Task -
What is wanted is an exact copy of the lines from the top of the listing through the line containing "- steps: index".

Source material -
= = =

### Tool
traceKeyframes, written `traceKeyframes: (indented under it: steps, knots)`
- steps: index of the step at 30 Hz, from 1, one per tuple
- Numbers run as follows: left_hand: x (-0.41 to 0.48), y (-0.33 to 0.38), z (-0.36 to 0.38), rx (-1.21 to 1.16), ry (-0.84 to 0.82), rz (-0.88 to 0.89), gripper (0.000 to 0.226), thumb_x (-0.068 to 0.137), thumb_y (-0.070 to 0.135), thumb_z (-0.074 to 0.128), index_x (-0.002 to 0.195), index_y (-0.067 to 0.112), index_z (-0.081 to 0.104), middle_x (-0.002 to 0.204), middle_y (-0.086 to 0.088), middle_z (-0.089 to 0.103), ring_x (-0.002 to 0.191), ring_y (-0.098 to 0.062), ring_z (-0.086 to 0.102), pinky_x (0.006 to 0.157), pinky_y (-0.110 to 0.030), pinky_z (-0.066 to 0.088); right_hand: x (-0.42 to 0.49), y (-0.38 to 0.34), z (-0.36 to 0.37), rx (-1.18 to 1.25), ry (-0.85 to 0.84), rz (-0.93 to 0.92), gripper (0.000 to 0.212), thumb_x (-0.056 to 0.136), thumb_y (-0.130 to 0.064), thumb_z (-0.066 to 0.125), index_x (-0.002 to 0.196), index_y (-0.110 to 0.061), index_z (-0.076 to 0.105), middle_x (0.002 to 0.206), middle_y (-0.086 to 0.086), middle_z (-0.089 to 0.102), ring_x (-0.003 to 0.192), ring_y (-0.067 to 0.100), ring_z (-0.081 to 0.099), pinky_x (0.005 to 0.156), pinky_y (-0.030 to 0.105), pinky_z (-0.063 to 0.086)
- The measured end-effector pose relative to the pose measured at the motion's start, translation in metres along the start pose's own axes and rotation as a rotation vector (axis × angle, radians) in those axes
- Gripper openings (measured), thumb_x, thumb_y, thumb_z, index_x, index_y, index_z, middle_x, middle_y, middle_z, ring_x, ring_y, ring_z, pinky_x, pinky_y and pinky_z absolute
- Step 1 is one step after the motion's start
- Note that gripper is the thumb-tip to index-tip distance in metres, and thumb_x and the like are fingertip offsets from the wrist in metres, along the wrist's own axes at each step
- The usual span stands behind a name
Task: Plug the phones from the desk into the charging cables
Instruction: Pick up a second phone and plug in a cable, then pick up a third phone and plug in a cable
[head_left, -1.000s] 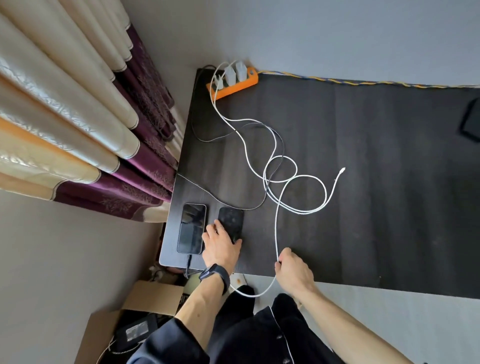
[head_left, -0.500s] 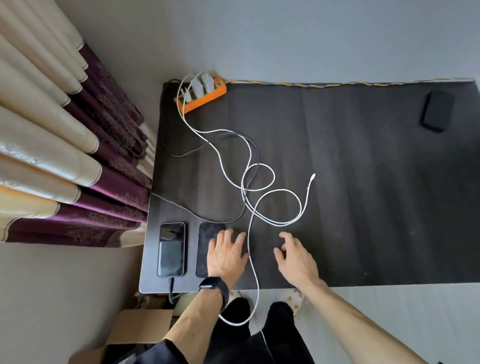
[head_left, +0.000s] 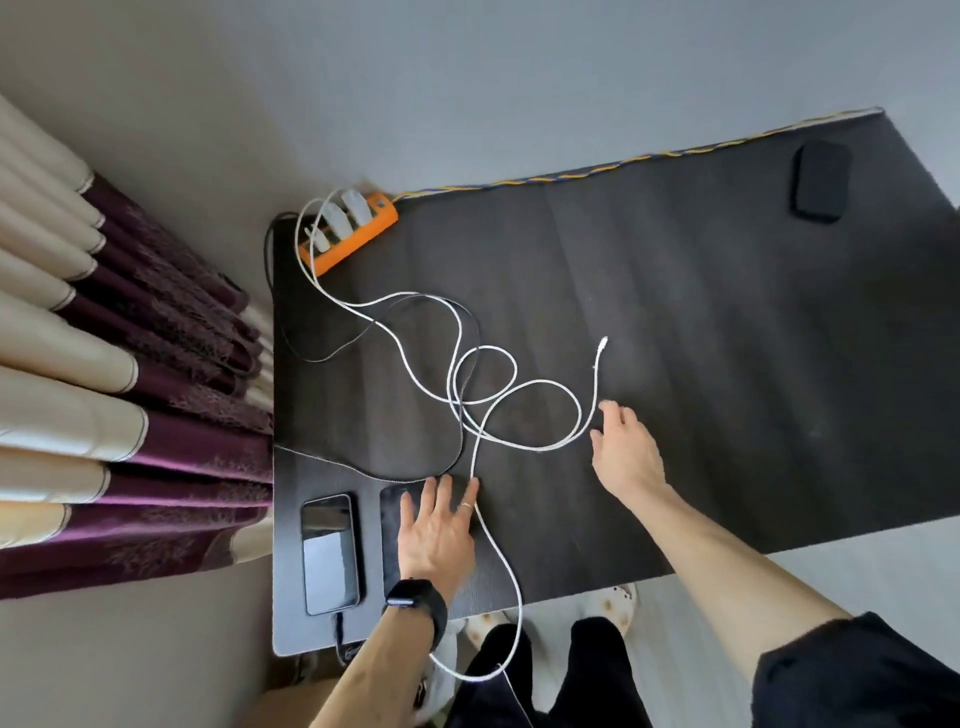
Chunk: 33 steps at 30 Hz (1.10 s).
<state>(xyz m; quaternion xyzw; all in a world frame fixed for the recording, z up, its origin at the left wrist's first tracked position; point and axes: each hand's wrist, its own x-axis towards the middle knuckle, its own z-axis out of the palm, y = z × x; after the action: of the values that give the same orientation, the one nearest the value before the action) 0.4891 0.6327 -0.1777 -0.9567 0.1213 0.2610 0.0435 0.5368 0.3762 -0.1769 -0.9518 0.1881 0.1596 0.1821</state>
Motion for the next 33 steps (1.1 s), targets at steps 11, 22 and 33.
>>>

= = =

Problem solution -
### Tool
traceKeyframes, written `traceKeyframes: (indented under it: steps, knots)`
- steps: index of the step at 30 Hz, from 1, one per tuple

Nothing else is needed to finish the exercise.